──────── Input data ────────

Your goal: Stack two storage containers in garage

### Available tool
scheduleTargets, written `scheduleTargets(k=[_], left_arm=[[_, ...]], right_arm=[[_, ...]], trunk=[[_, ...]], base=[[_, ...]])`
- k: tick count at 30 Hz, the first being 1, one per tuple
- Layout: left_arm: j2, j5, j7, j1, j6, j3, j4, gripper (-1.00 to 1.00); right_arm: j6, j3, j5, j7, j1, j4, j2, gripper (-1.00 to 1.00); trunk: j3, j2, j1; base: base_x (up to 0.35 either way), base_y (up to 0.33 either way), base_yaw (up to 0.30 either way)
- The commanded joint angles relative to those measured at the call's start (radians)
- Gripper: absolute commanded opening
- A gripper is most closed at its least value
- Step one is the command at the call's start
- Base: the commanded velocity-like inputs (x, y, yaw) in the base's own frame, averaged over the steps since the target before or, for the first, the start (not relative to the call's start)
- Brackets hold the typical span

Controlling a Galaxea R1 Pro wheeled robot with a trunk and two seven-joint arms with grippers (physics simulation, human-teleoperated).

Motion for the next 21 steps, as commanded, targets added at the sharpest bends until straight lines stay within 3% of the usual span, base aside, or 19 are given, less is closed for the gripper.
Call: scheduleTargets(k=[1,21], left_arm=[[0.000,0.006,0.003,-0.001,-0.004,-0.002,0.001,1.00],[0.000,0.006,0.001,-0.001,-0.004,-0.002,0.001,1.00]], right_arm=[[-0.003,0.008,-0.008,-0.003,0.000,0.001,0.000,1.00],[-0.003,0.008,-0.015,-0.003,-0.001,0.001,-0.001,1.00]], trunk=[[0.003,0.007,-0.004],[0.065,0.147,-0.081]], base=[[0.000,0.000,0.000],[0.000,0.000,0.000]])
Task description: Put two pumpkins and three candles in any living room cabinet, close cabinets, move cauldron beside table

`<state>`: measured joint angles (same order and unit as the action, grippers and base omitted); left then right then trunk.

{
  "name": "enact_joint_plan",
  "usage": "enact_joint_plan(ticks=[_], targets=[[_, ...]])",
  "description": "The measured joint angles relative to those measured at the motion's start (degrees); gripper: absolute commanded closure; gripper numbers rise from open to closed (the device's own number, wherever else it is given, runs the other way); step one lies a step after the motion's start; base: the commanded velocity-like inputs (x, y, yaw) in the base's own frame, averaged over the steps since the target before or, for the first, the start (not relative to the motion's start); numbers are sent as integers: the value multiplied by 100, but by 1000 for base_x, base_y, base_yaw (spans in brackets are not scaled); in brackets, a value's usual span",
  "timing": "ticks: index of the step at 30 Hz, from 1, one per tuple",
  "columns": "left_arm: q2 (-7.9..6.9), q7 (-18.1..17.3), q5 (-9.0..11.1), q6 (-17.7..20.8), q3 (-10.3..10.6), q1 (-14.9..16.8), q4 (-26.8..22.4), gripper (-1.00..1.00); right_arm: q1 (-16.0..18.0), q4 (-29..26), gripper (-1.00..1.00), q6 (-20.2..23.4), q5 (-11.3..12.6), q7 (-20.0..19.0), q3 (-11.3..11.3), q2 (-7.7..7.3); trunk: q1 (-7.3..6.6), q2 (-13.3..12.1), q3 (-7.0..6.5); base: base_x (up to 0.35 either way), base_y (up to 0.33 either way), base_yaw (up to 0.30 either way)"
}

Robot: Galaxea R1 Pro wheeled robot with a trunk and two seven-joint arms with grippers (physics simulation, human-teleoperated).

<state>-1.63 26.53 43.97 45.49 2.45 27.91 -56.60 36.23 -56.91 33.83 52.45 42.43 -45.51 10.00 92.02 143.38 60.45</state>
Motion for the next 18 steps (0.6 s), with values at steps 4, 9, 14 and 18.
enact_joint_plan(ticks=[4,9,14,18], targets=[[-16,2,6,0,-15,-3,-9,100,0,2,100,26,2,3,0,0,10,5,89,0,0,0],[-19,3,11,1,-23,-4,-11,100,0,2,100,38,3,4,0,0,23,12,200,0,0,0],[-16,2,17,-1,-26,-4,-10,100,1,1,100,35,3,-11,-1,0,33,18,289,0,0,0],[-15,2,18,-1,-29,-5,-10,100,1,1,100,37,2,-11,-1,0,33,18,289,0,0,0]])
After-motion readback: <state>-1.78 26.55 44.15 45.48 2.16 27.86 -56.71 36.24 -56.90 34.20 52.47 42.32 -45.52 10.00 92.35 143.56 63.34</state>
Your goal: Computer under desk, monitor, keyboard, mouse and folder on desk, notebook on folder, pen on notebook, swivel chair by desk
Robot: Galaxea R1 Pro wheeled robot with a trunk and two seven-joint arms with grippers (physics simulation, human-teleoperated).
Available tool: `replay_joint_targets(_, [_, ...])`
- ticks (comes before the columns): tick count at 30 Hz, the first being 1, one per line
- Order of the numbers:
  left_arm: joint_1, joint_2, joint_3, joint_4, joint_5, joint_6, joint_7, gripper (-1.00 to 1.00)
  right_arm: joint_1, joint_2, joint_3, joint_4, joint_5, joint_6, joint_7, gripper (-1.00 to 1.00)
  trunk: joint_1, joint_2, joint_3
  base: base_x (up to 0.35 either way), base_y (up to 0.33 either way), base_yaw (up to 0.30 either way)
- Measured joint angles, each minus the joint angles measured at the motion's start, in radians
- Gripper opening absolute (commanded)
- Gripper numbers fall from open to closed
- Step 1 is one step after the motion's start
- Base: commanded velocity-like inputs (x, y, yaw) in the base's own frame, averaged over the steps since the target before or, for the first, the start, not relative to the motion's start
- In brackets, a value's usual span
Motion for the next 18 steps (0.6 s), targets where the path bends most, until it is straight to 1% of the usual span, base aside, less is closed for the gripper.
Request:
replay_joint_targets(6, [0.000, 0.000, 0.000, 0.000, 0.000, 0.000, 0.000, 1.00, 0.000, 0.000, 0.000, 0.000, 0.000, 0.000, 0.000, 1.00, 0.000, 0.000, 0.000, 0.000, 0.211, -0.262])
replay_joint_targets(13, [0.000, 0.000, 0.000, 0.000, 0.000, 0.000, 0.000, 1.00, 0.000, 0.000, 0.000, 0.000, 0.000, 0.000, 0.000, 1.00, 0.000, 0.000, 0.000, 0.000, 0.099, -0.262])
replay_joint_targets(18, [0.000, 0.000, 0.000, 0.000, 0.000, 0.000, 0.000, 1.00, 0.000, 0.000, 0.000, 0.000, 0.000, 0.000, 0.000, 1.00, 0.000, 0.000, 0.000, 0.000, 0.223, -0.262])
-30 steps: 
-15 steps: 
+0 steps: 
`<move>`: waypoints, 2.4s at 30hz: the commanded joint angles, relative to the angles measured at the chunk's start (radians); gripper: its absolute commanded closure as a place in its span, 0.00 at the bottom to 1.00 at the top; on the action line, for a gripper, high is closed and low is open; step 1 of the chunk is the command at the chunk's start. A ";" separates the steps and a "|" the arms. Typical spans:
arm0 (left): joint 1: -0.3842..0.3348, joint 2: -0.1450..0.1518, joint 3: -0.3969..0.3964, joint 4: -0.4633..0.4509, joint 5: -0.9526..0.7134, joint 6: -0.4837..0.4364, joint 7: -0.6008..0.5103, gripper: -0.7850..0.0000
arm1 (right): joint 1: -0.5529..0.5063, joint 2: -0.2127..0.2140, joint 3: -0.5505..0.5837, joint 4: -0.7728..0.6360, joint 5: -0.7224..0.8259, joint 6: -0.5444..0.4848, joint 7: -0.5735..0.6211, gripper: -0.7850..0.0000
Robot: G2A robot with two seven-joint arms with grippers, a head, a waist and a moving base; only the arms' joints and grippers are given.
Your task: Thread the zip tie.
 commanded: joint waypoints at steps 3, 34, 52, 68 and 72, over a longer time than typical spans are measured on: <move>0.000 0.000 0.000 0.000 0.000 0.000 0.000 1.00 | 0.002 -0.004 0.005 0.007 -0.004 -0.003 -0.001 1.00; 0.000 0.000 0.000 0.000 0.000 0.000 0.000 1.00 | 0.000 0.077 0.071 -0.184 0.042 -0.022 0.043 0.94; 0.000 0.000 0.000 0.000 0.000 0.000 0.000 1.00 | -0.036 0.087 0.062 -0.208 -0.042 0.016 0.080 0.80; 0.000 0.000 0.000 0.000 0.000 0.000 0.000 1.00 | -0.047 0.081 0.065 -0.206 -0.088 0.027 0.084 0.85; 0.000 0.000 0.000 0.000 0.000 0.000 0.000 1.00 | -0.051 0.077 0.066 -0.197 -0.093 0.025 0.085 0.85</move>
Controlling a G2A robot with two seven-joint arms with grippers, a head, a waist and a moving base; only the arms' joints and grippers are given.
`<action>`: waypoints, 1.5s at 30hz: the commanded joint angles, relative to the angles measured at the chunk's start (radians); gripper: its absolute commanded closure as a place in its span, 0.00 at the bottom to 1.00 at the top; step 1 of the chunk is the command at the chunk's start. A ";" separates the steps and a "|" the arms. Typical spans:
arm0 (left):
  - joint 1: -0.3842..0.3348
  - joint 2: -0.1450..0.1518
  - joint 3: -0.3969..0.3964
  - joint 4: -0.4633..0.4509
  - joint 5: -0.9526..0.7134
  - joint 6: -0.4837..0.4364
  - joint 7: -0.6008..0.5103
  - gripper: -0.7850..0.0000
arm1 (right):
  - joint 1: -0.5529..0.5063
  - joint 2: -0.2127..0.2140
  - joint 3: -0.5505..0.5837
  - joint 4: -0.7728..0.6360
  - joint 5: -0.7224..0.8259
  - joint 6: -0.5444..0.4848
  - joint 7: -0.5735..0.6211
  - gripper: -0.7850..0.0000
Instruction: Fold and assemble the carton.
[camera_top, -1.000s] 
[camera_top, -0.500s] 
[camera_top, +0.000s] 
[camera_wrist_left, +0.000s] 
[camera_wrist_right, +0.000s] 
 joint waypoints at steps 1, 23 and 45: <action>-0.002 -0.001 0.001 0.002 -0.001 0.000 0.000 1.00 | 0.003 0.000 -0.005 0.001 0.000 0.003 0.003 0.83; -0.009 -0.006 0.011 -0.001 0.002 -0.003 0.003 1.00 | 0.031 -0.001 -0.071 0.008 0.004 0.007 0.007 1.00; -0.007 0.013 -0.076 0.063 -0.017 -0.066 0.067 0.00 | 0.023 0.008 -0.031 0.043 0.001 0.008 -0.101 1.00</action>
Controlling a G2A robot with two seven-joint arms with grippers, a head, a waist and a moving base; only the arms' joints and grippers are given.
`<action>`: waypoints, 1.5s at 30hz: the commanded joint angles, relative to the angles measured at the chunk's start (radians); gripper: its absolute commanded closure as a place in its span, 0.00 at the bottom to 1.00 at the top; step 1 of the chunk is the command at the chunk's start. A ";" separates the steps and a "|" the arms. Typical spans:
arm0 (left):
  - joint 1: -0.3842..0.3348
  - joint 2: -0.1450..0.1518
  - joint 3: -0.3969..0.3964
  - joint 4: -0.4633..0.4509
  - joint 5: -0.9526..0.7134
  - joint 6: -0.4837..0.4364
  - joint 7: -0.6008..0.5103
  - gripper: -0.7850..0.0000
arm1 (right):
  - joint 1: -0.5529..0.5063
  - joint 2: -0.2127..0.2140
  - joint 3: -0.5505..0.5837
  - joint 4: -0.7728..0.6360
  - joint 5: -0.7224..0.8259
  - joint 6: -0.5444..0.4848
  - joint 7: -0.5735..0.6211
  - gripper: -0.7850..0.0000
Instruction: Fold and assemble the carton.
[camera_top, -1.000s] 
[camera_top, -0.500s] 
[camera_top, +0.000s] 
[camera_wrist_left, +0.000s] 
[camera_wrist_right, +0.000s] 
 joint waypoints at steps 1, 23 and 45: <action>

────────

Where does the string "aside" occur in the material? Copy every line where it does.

§ Exercise answer
Motion for the next 21 steps, as commanded, targets added at the sharpest bends until straight lines stay within 3% of the usual span, base aside, or 19 are given, less is closed for the gripper.
Motion for the next 18 steps (0.6 s), targets where the path bends most, until it is straight to 1% of the usual span, base aside, less is closed for the gripper.

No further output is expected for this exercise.